Only the count is needed. Count the lines below with the word "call" in them.
»»
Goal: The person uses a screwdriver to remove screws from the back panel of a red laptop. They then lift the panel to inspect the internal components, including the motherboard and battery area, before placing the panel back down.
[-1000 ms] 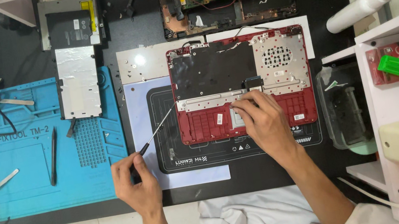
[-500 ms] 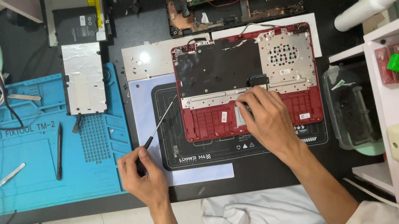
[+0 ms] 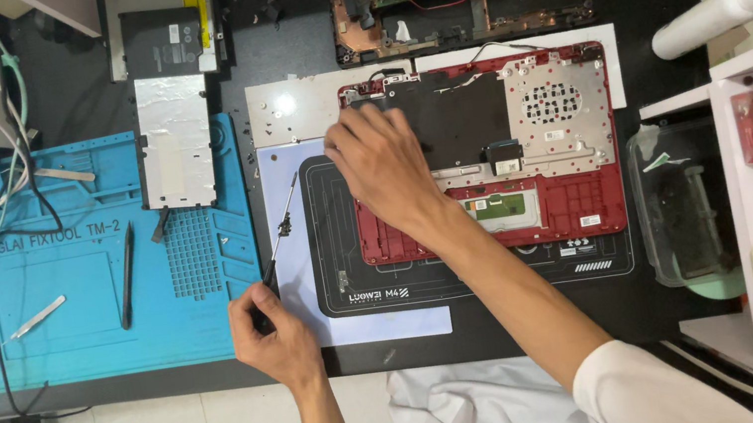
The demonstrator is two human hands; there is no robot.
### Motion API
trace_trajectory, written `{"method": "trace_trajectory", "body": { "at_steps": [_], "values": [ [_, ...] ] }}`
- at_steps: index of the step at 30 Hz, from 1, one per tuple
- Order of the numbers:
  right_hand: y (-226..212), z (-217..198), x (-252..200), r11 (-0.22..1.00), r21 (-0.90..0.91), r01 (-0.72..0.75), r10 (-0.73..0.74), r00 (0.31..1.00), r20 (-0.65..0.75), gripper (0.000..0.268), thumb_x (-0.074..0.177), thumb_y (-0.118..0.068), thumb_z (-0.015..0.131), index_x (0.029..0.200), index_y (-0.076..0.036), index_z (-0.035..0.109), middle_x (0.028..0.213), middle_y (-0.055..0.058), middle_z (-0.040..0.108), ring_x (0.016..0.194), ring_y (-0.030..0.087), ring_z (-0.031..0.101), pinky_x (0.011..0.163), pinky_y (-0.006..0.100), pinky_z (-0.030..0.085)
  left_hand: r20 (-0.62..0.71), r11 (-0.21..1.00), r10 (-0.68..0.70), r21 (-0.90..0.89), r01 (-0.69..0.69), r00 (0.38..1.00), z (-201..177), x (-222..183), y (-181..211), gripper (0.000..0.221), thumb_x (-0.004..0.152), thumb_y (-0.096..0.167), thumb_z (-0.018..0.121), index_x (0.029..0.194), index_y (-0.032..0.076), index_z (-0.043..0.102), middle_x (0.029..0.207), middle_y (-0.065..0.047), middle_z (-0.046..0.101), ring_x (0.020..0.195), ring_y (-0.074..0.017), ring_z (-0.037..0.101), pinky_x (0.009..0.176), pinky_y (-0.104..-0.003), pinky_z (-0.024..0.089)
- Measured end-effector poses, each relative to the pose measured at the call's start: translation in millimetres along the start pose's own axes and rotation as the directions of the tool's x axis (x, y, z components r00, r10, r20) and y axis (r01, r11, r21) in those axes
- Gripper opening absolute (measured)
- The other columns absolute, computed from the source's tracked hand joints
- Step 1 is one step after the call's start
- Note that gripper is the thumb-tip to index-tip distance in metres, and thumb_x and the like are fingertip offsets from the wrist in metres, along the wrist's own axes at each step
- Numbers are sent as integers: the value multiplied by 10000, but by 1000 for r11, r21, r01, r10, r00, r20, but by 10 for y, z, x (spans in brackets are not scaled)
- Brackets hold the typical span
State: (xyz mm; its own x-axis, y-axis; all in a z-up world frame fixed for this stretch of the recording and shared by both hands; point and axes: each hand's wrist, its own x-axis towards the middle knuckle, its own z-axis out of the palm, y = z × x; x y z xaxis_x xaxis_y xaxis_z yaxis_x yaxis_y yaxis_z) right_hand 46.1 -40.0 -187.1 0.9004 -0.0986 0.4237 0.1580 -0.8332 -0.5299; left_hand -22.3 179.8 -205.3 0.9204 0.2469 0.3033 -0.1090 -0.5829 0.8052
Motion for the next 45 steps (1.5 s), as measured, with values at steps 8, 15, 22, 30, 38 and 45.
{"method": "trace_trajectory", "body": {
  "at_steps": [8, 15, 22, 30, 38, 45],
  "values": [
    [-110, -124, 223, 993, 117, -14, 16, 1000, -16, 70, 924, -118, 730, 911, -65, 686, 938, 68, 657, 939, 266, 619, 852, 421, 436, -3, 997, -73, -17, 73, 997, -10, 6, 9, 211, 1081, 162, 625, 951, -2, 652, 811, -7, 553, 706, -106, 457, 613, -262, 353],
    [-1022, -1787, -437, 704, 706, 77, 62, 984, -169, 184, 729, -47, 670, 624, -14, 523, 660, 69, 572, 659, 219, 647, 673, 405, 589, 19, 999, -24, 45, 23, 1000, -20, 15, 35, 204, 1074, 157, 644, 957, -8, 667, 814, -22, 571, 707, -120, 461, 618, -280, 352],
    [-1120, -2166, -737, 478, 868, -135, 80, 991, 110, 276, 848, -160, 677, 671, 10, 551, 798, 119, 684, 769, 291, 713, 734, 399, 647, 40, 999, -9, 50, 7, 999, -22, -22, -42, 225, 1116, 165, 648, 973, -9, 653, 837, -35, 575, 728, -136, 493, 655, -288, 381],
    [-931, -2401, -964, 644, 760, -86, 33, 996, 84, 257, 808, -121, 720, 631, -29, 559, 749, 84, 693, 750, 289, 767, 655, 353, 659, 36, 976, 197, 93, -199, 980, -2, -51, 87, 154, 1153, 102, 654, 1058, -20, 653, 929, -67, 600, 829, -188, 541, 733, -317, 422],
    [-56, -2194, -216, 975, 217, 56, -18, 984, -177, 419, 687, -66, 877, 1056, 19, 699, 1022, 165, 692, 936, 332, 662, 819, 410, 537, 214, 818, 576, -154, -555, 789, 312, 517, 1068, 96, 1009, 22, 775, 1073, 31, 704, 989, -75, 669, 907, -250, 582, 782, -348, 467],
    [320, -2302, -7, 963, 267, -46, 75, 992, -100, 285, 854, 20, 843, 1124, -39, 772, 1026, 89, 742, 907, 203, 731, 794, 298, 561, 214, 663, 745, -332, -671, 631, 612, 984, 1991, 181, 964, 18, 827, 1097, 61, 713, 991, -71, 654, 925, -246, 589, 815, -346, 474]
  ]
}}
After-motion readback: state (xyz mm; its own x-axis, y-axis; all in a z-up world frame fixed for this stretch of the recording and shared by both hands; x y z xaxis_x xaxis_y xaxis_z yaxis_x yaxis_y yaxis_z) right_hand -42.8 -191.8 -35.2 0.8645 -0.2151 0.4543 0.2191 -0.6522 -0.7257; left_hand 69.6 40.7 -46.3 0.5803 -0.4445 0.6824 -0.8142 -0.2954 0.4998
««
▸ **Response to this exercise**: 2